Un second trait à noter dans la
foi de la seconde génération
chrétienne, c'est l'affaiblissement graduel
de la croyance à la parousie. Elle subsiste
toujours et même' elle s'exprime avec
violence, avec l'Apocalypse dite « de Jean
», dans de larges fresques richement
colorées par des symboles empruntés
à la nature
(9), et, au ne
siècle, nous la retrouverons, vivante
encore, dans quelques imaginations mal
réglées. Pourtant, dès la fin
du 1er siècle, la vision du retour glorieux
du Christ est en train de pâlir. Le
scepticisme de certains chrétiens, sensible
déjà du temps de Paul
(l Cor. 15, 12), s'est étendu,
avivé par le retard du
prodigieux événement attendu.

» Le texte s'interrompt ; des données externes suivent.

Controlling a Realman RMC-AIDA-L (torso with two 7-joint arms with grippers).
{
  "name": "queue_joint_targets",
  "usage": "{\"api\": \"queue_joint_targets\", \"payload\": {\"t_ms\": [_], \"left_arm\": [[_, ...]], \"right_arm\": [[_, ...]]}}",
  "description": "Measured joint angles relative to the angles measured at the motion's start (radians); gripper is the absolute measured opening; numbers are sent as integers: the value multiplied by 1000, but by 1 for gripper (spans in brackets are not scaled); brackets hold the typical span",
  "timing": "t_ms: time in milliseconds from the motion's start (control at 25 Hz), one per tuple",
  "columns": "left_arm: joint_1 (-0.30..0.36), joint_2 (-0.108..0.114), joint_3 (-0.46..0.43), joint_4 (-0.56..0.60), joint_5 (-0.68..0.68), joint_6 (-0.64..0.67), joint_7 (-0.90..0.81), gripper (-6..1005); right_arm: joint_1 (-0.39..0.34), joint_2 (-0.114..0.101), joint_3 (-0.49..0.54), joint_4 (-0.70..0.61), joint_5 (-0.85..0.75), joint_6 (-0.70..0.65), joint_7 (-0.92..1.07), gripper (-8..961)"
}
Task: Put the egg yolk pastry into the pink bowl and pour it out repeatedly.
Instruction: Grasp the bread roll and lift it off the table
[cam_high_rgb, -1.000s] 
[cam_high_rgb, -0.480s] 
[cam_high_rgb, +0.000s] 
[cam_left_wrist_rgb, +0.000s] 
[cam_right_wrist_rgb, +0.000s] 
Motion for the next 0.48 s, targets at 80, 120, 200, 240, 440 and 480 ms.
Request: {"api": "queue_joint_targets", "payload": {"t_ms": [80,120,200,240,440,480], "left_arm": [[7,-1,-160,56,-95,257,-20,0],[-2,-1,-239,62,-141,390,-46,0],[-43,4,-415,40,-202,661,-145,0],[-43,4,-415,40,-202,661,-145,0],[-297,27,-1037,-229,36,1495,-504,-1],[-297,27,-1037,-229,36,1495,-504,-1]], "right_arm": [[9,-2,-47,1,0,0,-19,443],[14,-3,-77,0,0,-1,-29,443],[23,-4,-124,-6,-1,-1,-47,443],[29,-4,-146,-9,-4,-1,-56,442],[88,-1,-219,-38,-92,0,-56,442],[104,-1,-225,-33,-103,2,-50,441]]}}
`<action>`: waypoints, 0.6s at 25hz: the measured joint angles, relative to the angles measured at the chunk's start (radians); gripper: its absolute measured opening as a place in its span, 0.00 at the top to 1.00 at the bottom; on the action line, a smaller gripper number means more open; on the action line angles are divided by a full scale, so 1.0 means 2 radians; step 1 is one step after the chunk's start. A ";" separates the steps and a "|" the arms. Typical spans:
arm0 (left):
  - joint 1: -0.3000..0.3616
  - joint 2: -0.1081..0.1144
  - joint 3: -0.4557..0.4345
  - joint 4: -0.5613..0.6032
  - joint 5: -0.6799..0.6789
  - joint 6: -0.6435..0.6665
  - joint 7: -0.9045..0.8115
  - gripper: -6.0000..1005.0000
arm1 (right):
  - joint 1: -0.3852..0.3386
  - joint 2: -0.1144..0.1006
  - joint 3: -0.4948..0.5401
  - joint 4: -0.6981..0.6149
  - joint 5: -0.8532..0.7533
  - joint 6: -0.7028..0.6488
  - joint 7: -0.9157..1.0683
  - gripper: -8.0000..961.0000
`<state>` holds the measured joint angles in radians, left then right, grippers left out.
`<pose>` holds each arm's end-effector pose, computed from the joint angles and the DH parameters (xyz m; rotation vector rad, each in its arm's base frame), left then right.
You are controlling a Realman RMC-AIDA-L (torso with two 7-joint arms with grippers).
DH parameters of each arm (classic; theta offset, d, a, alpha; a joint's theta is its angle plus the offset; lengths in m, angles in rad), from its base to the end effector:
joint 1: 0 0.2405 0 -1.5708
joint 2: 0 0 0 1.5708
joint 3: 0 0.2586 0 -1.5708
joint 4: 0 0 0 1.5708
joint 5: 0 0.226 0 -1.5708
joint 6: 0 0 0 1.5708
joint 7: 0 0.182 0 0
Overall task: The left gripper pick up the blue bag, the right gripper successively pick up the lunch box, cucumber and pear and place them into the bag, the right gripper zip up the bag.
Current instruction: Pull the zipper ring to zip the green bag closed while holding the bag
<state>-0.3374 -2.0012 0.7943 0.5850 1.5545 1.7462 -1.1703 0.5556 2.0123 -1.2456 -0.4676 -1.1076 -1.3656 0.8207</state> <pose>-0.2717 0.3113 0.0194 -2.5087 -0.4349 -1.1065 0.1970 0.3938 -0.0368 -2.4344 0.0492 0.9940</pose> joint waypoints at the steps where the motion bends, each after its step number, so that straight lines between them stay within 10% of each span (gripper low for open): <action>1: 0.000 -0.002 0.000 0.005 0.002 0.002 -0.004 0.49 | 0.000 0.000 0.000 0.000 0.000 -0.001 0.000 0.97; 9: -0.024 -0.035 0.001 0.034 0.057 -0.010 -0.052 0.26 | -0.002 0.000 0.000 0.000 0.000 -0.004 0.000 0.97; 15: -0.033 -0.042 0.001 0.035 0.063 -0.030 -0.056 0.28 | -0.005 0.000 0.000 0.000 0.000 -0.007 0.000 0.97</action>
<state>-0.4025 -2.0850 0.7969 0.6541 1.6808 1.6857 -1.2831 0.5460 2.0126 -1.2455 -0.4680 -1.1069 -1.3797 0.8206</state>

Ce qui
l'accroît également, c'est
l'entrée dans l'Église grandissante
d'esprits imbus de philosophie grecque,
mesurée, optimiste, peu apte à sentir
les iniquités sociales et la
nécessité morale d'une catastrophe
vengeresse. D'ailleurs, la conception
hellénique de l'immortalité, qui,
chez les Juifs alexandrins, avait
déjà commencé à
substituer l'idée de la survivance de
l'âme et des sanctions individuelles
ultra-terrestres à celle d'une
résurrection eschatologique, était
propre à fortifier dans les âmes
chrétiennes les espérances purement
spiritualistes esquissées
déjà, par Paul
(2 Cor. 5, 1-8). À ces causes
d'affaiblissement venait s'ajouter l'orientation
nouvelle imposée aux églises par la
réaction contre le Gnosticisme naissant,
étranger à, la foi en la parousie et
disposé à n'admettre qu'une
résurrection spirituelle. Elles furent ainsi
entraînées à insister sur le
grand sujet débattu par les gnostiques, la
place du Christ dans la série des
éons et son rôle dans l'oeuvre de la
création du monde et celle de sa
rédemption
(10).
Ce fut dans les écrits
johanniques que se manifesta le mieux
l'eschatologie spiritualiste. Déjà
l'épître aux Hébreux, tout en
restant fidèle aux conceptions primitives de
l'Église
(6, 2 ;
12, 26-29) l'a
préparée en substituant à
l'idée de la restauration d'Israël
celle de l'Église et en spéculant sur
la gloire céleste du Fils. Avec le IVe
évangile et les trois épîtres
de Jean, tombent les décors de l'attente
apocalyptique. « Les symboles s'effacent, dit
Causse, il ne reste que l'idée ». La
foi au retour de Christ y subsiste encore
(Jean 5, 25,
28, 29 ;
1 Jean 2, 18 ;
4, 3), mais l'apparition glorieuse
s'y réduit le plus souvent à la
présence spirituelle de Jésus dans
son Église, qu'il fortifie par l'envoi du
Consolateur
(11), l'Esprit
de vérité
(Jean 14, 16 et
23 ;
15, 4). La vie éternelle y
est présentée comme un bien
immédiat (Jean 5, 24 ; 1 Jean 2, 17 ; 5,
11-12), et le Jugement, loin d'être
conçu comme à venir, s'opère
dès ici-bas par le choix que l'homme, mis en
présence du Fils, fait entre la
lumière et les ténèbres
(Jean, 3, 18-21).
Un dernier trait à signaler dans
la foi, de cette époque, c'est l'essor de la
tradition apostolique
(12).
Jésus n'a rien écrit ou
n'a rien laissé, mais nombre de ses paroles,
pieusement recueillies et
répétées, finirent par prendre
une forme stable. Il s'y ajouta des récits
de. sa vie, de sa mort et de sa
résurrection, faits par les apôtres et
les évangélistes, et enrichis sans
cesse de nouveaux souvenirs. Cette tradition, que
l'on peut appeler « apostolique. », se
forma spontanément, sans décision
officielle des apôtres ou de leurs premiers
successeurs
(13). D'abord
orale - forme sous laquelle elle se maintint
jusqu'au temps de Polycarpe et de Papias - elle fut
partiellement fixée par écrit
dès la seconde génération
chrétienne. D'après ce dernier
Père, Marc, interprète de Pierre,
écrivit « les choses faites ou dites
par le Christ », et !Matthieu composa, en
hébreu, un recueil de ses discours (logia).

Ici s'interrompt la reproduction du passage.